An increase in dietary n-3 fatty acids decreases a marker of bone resorption in humans.

January 1, 2007 Human Health and Nutrition Data 0 Comments

An increase in dietary n-3 fatty acids decreases a marker of bone resorption in humans.

Year: 2007
Authors: Griel, A.E., Kris-Etherton, P.M., Hilpert, K.F., et al.
Publication Name: J. Nutr.
Publication Details: Volume 6, Number 2.


Human, animal, and in vitro studies have reported a favorable effect of omega 3 fatty acids on bone health, specifically inhibiting osteoclast activity (bone resorption), while enhancing the activity of osteoblasts (bone formation).  Reducing the n6:n3 fatty acid ratio and saturated fatty acid intake may also exert a beneficial effect on bone health.  The objective of the present study was to investigate the effect of an increased dietary intake of alpha-linolenic (ALA) and a decreased n6:n3 ratio, on bone health in men and women. 
Twenty-three men (n=20) and women (n=3) participated in this randomized, 3-period crossover study.  Each participant consumed three diets for a 6-week period, separated by a 3-week compliance break.  Diets consisted of the following:  1) Average American Diet (AAD): 34% Total fat, 13% saturated fatty acids (SFA), 13% monounsaturated fatty acids (MUFA), 9% PUFA (7.7% LA, 0.8% ALA); 2) Linoleic Acid Diet (LA):  37% Total fat, 9% SFA, 12% MUFA, 16% PUFA (12.6% LA, 3.6% ALA); and 3) Alpha-linolenic diet (ALA): 38% Total fat, 8% SFA, 12% MUFA, 17% PUFA (10.5% LA, 6.5% ALA).  Walnuts and flaxseed were the predominant sources of ALA in the diet.
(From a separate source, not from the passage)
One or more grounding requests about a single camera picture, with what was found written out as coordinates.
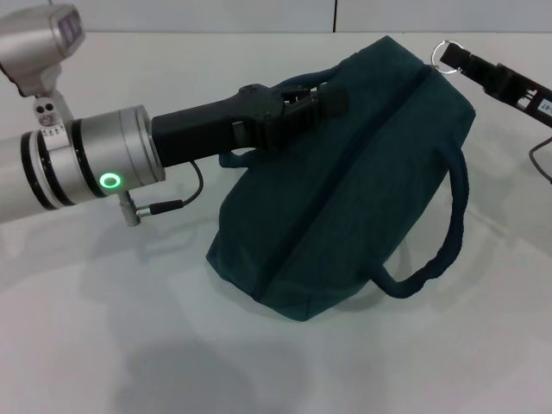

The ratio of n6:n3 fatty acid were 3.5:1 and 1.6:1 for the LA and ALA diets, respectively.  N6:n3 ratio for the AAD diet was 9:1.  Subjects consumed either breakfast or dinner at the diet center during the week (Monday-Friday), while all other meals were prepared and packed for offsite consumption.  Fasting serum blood samples were obtained at baseline, and following each dietary intervention period for subsequent analysis of lipid profiles, N-telopeptides of type 1 collagen (NTx), and bone-specific alkaline phosphatase (BSAP) levels.  NTx is regarded as a reliable indicator of bone resorption, while BSAP is a general index of bone formation and a specific index of total osteoblast activity. 
The results demonstrated that NTx levels were significantly lower after consumption of the ALA diet (13.20 +/- 1.21 nM BCE), compared to the AAD diet (15.59 +/- 1.21 nM BCE).  A similar trend was also observed for the LA diet (13.80 +/- 1.21 nM BCE) when compared to the AAD diet.  An overall 15.3% and 11.3% reduction in NTx value was observed following the ALA and LA diets, respectively, when compared to the AAD dietary pattern.  There was no observed difference in BSAP values between any of the intervention diets.  Serum total n6 PUFAs were highest following the LA diet, while serum total n3 PUFA, ALA, and EPA values increased progressively across the LA and ALA diets.  Highest levels were observed following consumption of the ALA diet.  Ratios of serum SFA: UNSAT, LA:ALA, and n6:n3 decreased significantly following the consumption of the LA and ALA diets when compared to the AAD, as well as following consumption of the ALA diet when compared to the LA diet. 
In conclusion, these data indicate that incorporating ALA rich walnuts and flaxseed into the diet results in a reduction in both the n6:n3 ratio and serum NTx values (bone resorption), while maintaining serum BSAP levels (bone formation).  Consuming ALA may exert favorable effects on the skeletal system.